An exact copy of the data is required; the images should not appear in it.

[Opening COLLECTED DATA section]

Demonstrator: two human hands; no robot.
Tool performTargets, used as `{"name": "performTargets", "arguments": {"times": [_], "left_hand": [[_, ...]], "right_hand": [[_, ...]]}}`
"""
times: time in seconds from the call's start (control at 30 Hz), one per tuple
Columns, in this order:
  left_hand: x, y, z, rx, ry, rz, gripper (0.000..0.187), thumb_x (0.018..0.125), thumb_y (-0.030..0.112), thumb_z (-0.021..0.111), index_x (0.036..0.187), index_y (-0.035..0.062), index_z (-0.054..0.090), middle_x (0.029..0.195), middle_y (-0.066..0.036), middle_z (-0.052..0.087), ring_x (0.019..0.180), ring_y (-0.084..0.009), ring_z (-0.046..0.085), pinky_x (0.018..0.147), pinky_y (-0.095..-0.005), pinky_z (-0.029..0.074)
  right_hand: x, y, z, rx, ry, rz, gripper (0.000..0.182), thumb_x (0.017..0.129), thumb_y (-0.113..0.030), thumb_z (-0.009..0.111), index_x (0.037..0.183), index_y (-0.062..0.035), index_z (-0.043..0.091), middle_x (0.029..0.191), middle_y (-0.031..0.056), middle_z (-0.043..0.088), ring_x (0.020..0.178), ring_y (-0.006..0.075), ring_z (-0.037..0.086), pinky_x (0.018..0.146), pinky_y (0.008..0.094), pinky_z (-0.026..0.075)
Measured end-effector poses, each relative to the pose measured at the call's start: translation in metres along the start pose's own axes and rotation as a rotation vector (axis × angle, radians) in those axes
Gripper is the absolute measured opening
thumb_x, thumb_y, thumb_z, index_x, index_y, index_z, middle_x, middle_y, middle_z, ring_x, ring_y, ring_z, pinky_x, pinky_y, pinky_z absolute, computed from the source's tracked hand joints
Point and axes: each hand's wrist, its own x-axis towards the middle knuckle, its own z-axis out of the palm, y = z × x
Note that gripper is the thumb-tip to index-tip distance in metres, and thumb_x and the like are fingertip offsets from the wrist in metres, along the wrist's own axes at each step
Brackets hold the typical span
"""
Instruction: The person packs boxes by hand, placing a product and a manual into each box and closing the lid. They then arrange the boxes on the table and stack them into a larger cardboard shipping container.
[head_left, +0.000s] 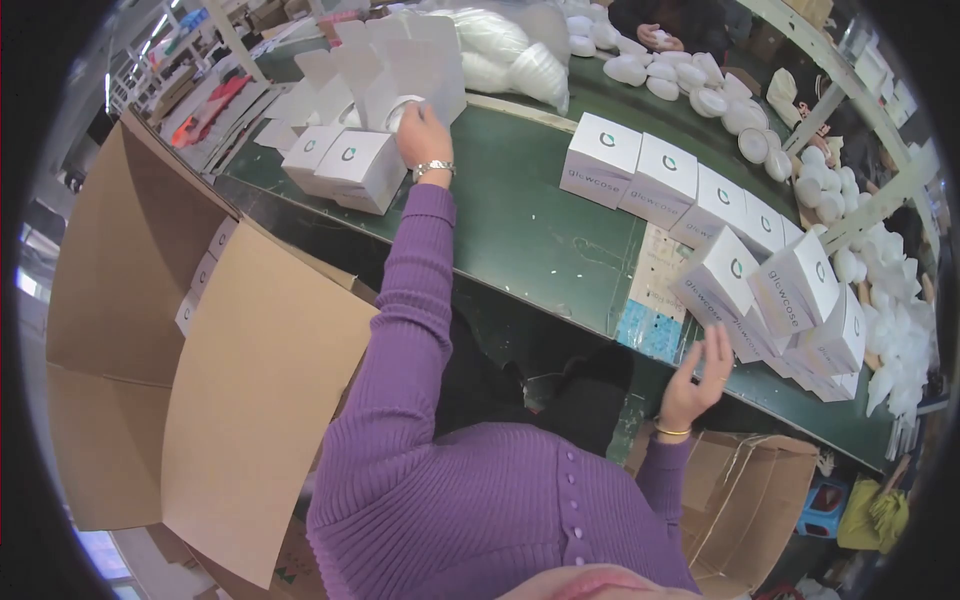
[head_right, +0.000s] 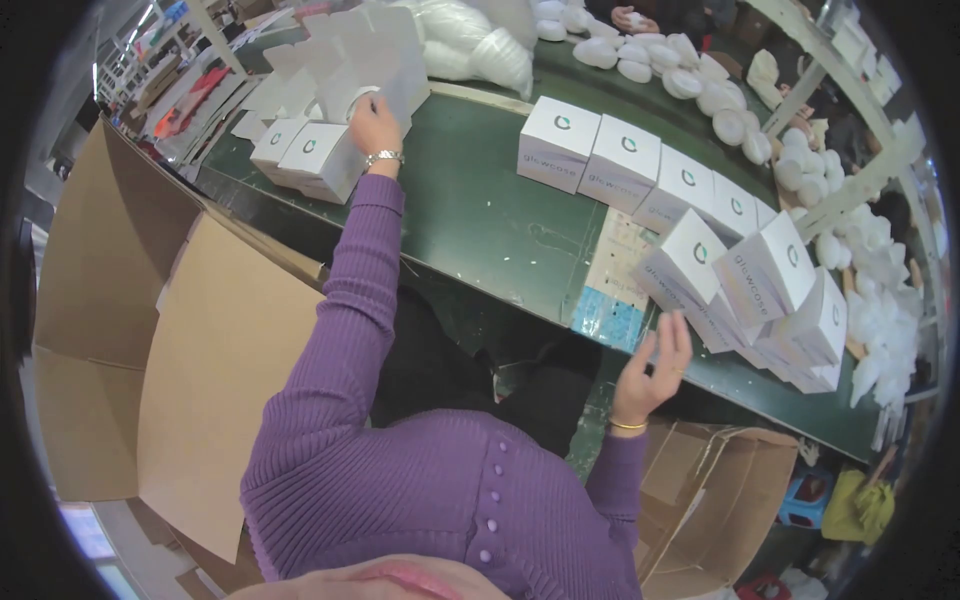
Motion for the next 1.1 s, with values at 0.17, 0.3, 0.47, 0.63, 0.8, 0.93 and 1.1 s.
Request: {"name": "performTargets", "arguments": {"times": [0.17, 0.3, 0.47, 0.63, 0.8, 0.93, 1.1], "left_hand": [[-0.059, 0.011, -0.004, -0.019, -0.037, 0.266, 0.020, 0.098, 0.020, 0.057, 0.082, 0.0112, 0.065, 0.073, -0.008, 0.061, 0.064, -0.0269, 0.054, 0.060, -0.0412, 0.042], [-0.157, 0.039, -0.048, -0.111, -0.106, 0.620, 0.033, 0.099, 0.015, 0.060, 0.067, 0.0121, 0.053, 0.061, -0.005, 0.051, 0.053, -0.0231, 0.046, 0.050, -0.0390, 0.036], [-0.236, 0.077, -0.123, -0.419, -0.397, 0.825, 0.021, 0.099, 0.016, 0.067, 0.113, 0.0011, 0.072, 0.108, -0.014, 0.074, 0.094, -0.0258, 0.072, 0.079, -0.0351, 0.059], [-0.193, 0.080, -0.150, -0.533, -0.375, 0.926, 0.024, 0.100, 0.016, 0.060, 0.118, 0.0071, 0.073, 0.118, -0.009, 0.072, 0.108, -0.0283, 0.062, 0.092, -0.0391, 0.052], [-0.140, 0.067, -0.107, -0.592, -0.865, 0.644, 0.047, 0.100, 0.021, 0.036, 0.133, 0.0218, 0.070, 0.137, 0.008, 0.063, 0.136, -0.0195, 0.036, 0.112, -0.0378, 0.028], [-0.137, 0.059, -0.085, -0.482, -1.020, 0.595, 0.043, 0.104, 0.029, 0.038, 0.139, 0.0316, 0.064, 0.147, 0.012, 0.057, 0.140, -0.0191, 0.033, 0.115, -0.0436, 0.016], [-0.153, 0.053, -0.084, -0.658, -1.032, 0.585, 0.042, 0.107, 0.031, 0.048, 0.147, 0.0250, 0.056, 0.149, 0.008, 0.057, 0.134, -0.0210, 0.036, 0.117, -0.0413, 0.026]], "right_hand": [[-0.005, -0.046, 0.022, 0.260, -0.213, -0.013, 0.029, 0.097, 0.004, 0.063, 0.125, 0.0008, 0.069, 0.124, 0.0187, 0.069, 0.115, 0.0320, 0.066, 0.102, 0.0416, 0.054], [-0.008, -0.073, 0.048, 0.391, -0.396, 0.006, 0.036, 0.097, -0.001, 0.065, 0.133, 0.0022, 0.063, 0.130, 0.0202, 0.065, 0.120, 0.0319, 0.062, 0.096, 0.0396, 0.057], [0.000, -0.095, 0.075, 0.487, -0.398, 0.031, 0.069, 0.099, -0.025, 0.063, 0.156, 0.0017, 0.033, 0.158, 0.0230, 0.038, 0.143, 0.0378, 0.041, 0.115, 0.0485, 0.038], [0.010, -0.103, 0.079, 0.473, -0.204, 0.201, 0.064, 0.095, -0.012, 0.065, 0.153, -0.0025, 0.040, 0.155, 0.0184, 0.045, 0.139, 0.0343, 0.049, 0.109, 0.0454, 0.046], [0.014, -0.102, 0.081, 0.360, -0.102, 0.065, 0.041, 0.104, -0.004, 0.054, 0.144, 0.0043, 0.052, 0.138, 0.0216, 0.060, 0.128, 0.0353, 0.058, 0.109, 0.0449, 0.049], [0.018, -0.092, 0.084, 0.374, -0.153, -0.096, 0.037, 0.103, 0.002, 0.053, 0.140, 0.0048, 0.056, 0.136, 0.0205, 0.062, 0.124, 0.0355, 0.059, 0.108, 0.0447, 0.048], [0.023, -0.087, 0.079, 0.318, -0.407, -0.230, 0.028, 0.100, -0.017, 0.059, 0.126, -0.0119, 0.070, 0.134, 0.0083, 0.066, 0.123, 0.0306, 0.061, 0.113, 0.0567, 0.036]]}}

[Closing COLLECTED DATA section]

- _WRITTEN ANSWER_:
Demonstrator: two human hands; no robot.
Tool performTargets, used as `{"name": "performTargets", "arguments": {"times": [_], "left_hand": [[_, ...]], "right_hand": [[_, ...]]}}`
"""
times: time in seconds from the call's start (control at 30 Hz), one per tuple
Columns, in this order:
  left_hand: x, y, z, rx, ry, rz, gripper (0.000..0.187), thumb_x (0.018..0.125), thumb_y (-0.030..0.112), thumb_z (-0.021..0.111), index_x (0.036..0.187), index_y (-0.035..0.062), index_z (-0.054..0.090), middle_x (0.029..0.195), middle_y (-0.066..0.036), middle_z (-0.052..0.087), ring_x (0.019..0.180), ring_y (-0.084..0.009), ring_z (-0.046..0.085), pinky_x (0.018..0.147), pinky_y (-0.095..-0.005), pinky_z (-0.029..0.074)
  right_hand: x, y, z, rx, ry, rz, gripper (0.000..0.182), thumb_x (0.017..0.129), thumb_y (-0.113..0.030), thumb_z (-0.009..0.111), index_x (0.037..0.183), index_y (-0.062..0.035), index_z (-0.043..0.091), middle_x (0.029..0.191), middle_y (-0.031..0.056), middle_z (-0.043..0.088), ring_x (0.020..0.178), ring_y (-0.006..0.075), ring_z (-0.037..0.086), pinky_x (0.018..0.146), pinky_y (0.008..0.094), pinky_z (-0.026..0.075)
Measured end-effector poses, each relative to the pose measured at the call's start: translation in metres along the start pose's own axes and rotation as a rotation vector (axis × angle, radians) in those axes
Gripper is the absolute measured opening
thumb_x, thumb_y, thumb_z, index_x, index_y, index_z, middle_x, middle_y, middle_z, ring_x, ring_y, ring_z, pinky_x, pinky_y, pinky_z absolute, computed from the source's tracked hand joints
Point and axes: each hand's wrist, its own x-axis towards the middle knuckle, its own z-axis out of the palm, y = z × x
Note that gripper is the thumb-tip to index-tip distance in metres, and thumb_x and the like are fingertip offsets from the wrist in metres, along the wrist's own axes at each step
Brackets hold the typical span
"""
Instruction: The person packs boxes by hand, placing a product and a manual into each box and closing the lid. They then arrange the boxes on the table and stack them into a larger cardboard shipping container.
[head_left, +0.000s] 
[head_right, +0.000s] 
Motion for the next 1.1 s, with values at 0.17, 0.3, 0.47, 0.63, 0.8, 0.93 and 1.1 s.
Request: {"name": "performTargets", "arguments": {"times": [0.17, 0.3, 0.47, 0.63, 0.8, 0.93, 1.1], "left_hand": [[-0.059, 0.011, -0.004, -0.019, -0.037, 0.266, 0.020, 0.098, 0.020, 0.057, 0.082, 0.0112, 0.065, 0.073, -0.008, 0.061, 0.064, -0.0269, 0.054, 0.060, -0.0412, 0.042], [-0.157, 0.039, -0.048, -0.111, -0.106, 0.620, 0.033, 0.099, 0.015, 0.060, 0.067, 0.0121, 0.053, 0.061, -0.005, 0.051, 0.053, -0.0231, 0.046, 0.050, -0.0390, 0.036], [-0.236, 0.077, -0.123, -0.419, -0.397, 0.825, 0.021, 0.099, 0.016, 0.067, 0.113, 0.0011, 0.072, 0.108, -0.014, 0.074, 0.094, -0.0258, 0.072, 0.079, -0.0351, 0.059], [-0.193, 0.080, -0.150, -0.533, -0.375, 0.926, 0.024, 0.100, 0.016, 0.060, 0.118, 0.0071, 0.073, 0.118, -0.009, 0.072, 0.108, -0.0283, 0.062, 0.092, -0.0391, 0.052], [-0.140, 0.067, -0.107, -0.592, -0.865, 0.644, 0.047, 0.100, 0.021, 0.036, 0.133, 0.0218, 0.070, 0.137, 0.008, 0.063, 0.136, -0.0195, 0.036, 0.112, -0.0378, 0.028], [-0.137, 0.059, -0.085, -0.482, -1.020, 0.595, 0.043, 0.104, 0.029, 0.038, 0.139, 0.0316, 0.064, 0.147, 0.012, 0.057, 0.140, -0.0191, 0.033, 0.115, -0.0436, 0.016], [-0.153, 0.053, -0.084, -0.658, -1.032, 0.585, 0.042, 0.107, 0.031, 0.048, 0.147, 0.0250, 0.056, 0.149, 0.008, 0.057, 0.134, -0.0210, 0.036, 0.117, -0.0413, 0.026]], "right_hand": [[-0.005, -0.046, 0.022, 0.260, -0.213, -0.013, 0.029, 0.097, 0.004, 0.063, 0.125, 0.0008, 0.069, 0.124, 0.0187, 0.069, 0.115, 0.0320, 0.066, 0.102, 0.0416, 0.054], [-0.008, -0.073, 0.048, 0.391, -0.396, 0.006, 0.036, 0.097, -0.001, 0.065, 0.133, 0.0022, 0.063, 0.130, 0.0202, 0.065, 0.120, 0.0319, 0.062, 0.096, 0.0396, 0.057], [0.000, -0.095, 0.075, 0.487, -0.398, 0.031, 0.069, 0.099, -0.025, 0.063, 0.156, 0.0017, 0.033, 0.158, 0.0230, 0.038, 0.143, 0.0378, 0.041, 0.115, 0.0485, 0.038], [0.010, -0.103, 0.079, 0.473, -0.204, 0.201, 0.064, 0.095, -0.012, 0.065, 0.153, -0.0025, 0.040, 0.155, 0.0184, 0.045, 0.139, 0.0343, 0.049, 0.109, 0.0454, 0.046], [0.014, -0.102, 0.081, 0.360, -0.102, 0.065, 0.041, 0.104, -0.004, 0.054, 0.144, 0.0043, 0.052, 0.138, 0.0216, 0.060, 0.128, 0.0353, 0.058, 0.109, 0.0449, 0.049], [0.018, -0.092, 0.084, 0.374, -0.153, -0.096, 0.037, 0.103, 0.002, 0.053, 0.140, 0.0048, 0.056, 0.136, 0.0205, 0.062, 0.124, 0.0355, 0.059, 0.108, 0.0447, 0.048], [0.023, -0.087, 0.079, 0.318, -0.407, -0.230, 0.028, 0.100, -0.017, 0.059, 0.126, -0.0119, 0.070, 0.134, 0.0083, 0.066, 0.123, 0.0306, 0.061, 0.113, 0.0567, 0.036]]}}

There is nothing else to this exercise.